Unlike the 2003 paper, it did not play up the existence and importance of the alignment of values; and in contrast to the 2014 paper, it refrained from flagging up divergences and frictions between China and the EU in some areas. 
Instead, it made a forceful point of promoting mutual understanding, being sensitive to each other's concerns, resolving disputes through amicable means and managing expectations with the ultimate aim of achieving win-win outcomes in a world that is undergoing "major development, changes, and adjustments."
Indeed, closer China-EU relations are badly needed as each faces a set of unique challenges today. China is effectively in a trade war with the U.S. despite the 90-day truce in the background of a major power competition.

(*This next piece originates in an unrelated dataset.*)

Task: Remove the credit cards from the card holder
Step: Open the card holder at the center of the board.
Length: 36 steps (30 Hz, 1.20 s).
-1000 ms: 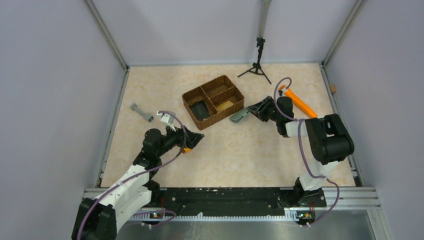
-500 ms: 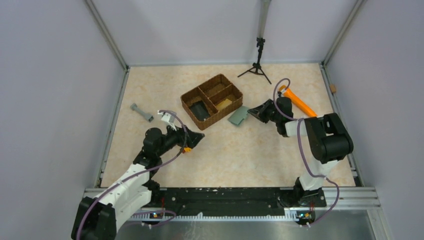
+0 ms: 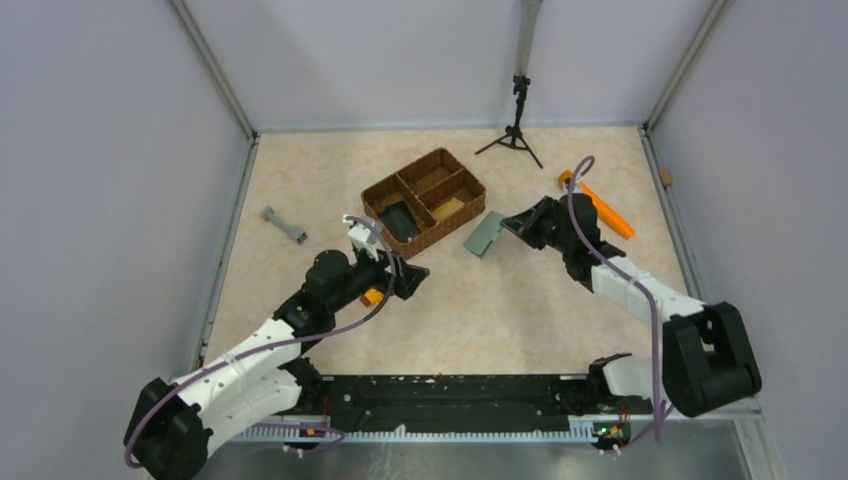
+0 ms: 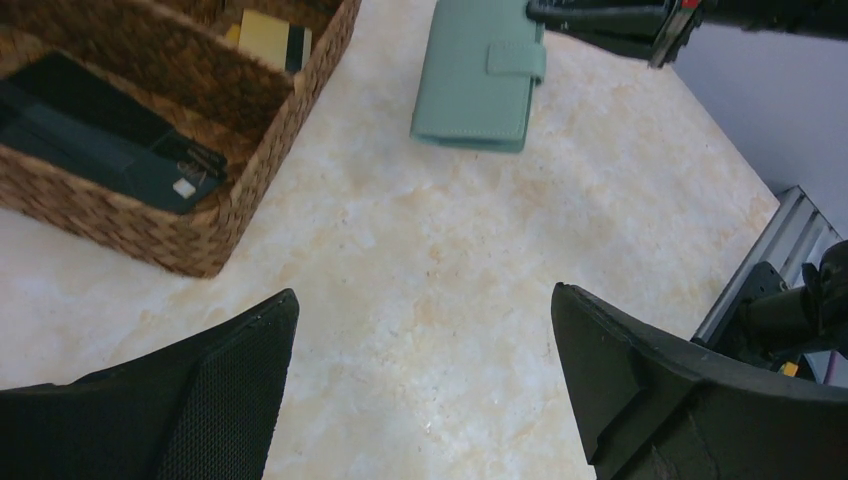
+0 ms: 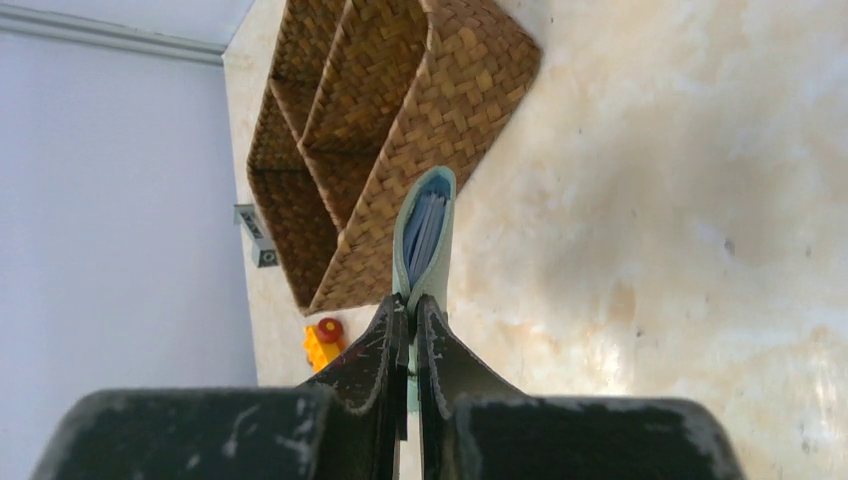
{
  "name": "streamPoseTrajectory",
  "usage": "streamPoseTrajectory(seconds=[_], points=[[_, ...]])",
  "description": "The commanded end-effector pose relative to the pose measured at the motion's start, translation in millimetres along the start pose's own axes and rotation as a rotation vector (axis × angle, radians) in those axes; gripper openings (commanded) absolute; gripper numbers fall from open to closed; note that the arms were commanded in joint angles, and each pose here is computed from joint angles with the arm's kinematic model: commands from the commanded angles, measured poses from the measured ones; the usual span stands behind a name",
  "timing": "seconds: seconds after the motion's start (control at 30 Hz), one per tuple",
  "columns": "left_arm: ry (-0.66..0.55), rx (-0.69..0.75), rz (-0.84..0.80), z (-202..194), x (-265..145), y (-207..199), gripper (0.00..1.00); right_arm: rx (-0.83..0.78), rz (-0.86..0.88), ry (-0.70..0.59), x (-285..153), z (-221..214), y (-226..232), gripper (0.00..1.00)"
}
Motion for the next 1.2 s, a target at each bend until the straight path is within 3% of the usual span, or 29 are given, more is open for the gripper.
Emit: streamPoseTrajectory(seconds=[0.0,0.23,0.43,0.9,1.07,1.17], points=[[-0.083,0.103,0.050,41.5,4.7,-20.8,0.99,0.090,-0.140,-0.035,-29.5,-3.3,4.0,0.00],[0.028,0.328,0.038,36.2,31.1,-69.6,0.99,0.306,-0.158,-0.006,-58.5,-12.7,26.9,0.00],[0.204,0.517,0.075,17.0,62.3,-98.5,0.99,0.363,-0.162,0.031,-72.9,-14.7,44.1,0.00],[0.333,0.645,0.081,2.4,103.8,-106.3,0.98,0.424,-0.124,0.082,-85.0,-21.2,56.9,0.00],[0.378,0.667,0.086,-6.1,110.8,-103.5,0.83,0.428,-0.113,0.085,-86.8,-20.8,59.8,0.00],[0.395,0.675,0.105,-6.6,112.3,-101.4,0.60,0.426,-0.109,0.075,-89.4,-18.9,60.8,0.00]])
Point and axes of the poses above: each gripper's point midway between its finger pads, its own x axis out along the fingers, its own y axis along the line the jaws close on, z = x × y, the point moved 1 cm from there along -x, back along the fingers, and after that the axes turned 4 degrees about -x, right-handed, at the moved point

The EU likewise is confronting a new world that it has never seen before. It is consumed by Brexit, migration crisis, civil unrest, minority national governments, populism and Eurosceptic movement, tensions with Russia over Ukraine, and the rise of the so-called "illiberal democracies" in central, east and southeast Europe. Moreover, the transatlantic tie much cherished by Brussels is no longer as valued in the belligerent Trump White House which espouses an "America First" doctrine in disregarding alliances.
Under such circumstances, pivoting to each other is a natural and rational choice for both China and Europe.
China has demonstrated and codified its willingness to team up with Europe in the policy paper. Now, the ball is in Europe's court. 
As Brussels further navigates the volatile economic geography and geopolitical reality, it will inevitably come to the realization that China is a reliable partner that Europe can and should work with on bilateral, regional and global affairs and that sound Sino-European partnership is the bedrock of a stable and inclusive international order. 
The EU unveiled a policy paper on boosting ties with India last month and maybe it's time for Europe to publish a China paper as well.